International investigators will launch criminal proceedings today against suspects in the shooting down of Malaysia Airlines Flight MH17 over eastern Ukraine in 2014. The Dutch-led investigation team have already said they believe Russia-backed separatists brought down the jet, killing all 298 people on board, using a Russian-made missile.

Flight MH17: Eight other commercial passenger planes shot down

4. Trump launches 2020 presidential campaign

Incumbent Donald Trump launched his 2020 US presidential election campaign last night at a rally for supporters in Florida. Trump accused Democrats of trying to “rip your country apart” and said they would “flood the country with illegal immigrants in the hopes it will expand their political base” if they won the election.

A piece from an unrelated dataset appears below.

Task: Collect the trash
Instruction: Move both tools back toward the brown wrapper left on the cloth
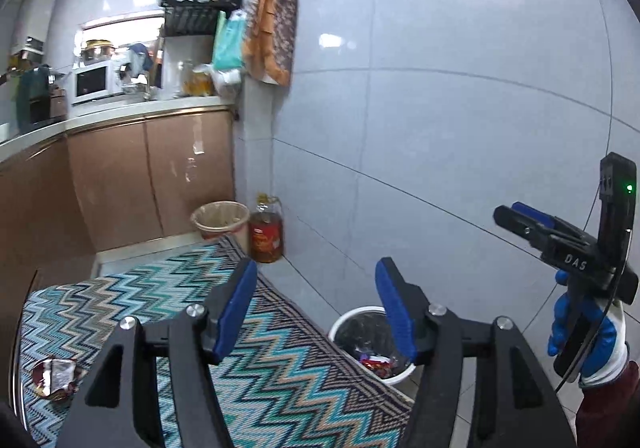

How did Donald Trump win the presidency?

5. Anti-vaccination prejudice ‘is a global crisis’

High levels of public mistrust of vaccines is threatening efforts to combat deadly but preventable infectious diseases, a new study has found. A survey of 140,000 people in more than 140 countries by the Wellcome Trust found that only 79% believe vaccination to be safe, while 7% disagreed and 14% remained neutral.

6. Record £150m donation for Oxford University

Oxford University is to receive a £150m gift from US private equity billionaire Stephen Schwarzman, the biggest donation in UK history. The 72-year-old founder of Blackstone, who is close to Donald Trump, is funding a new centre for humanities that will also house an institute to study the ethics of artificial intelligence.

7. Scotland: alcohol sales drop in wake of price controls

Sales of alcohol in Scotland have fallen to their lowest level in 25 years after the government introduced a mandatory minimum price of 50p per alcohol unit. The Scottish health secretary, Jeane Freeman, has welcomed the new figures, which also show a 3% fall in the consumption of alcohol last year. However, data from NHS Scotland shows that Scots still buy 9% more alcohol than the English and Welsh.

Does minimum alcohol pricing work?

8. Woman hit by bike while on phone wins compensation

A yoga teacher who was hit by a bike while looking at her phone as she crossed a road in London is to receive compensation despite a judge ruling that she and the cyclist were equally to blame. Both Gemma Brushett and Robert Hazeldean were knocked unconscious in the accident. However, a judge at Central London County Court said Hazeldean is liable to pay out because “cyclists must be prepared at all times for people to behave in unexpected ways”.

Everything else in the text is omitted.